■ TRY IT ■
The string "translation" may appear in lines of the entries below. Report how many lines hold it, with only the number.

== SUPPLIED INFORMATION ==

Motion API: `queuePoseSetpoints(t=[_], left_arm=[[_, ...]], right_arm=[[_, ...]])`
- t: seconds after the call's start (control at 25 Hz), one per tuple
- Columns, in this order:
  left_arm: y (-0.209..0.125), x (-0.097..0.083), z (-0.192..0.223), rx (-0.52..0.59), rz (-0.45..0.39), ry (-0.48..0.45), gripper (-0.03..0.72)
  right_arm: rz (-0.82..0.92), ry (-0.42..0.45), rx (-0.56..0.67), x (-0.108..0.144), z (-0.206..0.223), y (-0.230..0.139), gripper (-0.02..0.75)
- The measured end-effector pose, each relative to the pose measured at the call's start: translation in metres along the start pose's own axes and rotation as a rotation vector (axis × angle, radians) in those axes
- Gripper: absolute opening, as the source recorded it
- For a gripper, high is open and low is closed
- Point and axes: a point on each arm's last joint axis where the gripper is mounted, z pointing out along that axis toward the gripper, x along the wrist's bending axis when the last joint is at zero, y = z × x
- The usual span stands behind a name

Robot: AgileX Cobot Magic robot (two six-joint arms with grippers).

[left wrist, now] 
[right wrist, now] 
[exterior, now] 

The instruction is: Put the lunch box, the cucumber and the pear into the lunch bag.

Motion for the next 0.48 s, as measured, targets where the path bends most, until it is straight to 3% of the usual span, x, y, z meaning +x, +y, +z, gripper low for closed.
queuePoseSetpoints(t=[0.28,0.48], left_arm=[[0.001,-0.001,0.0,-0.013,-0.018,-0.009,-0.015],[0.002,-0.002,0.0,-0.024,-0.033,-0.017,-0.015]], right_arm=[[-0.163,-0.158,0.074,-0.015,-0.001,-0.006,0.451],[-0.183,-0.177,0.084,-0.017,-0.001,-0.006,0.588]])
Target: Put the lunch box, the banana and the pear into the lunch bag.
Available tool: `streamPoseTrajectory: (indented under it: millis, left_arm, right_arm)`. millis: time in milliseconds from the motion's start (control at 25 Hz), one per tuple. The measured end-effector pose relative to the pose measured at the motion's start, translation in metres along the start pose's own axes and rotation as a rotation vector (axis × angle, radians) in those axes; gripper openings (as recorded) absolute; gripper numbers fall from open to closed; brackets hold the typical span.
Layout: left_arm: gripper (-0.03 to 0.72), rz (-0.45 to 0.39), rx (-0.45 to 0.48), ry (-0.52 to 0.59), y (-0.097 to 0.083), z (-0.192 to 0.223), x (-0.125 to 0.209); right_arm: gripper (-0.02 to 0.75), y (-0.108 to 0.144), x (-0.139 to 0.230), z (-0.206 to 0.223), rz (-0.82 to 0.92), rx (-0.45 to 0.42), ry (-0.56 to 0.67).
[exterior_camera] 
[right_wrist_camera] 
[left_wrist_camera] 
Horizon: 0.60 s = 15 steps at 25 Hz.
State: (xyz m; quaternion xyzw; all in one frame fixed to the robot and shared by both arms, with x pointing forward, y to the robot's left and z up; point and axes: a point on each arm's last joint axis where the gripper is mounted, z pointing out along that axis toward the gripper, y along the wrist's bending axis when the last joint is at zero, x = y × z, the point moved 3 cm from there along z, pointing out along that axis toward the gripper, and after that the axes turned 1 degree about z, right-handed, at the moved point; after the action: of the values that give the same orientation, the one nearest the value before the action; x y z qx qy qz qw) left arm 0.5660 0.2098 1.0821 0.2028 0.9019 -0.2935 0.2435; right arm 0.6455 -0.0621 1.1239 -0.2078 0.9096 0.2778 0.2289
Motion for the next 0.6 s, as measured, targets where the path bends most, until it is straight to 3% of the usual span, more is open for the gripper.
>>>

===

■ TASK SOLUTION ■
2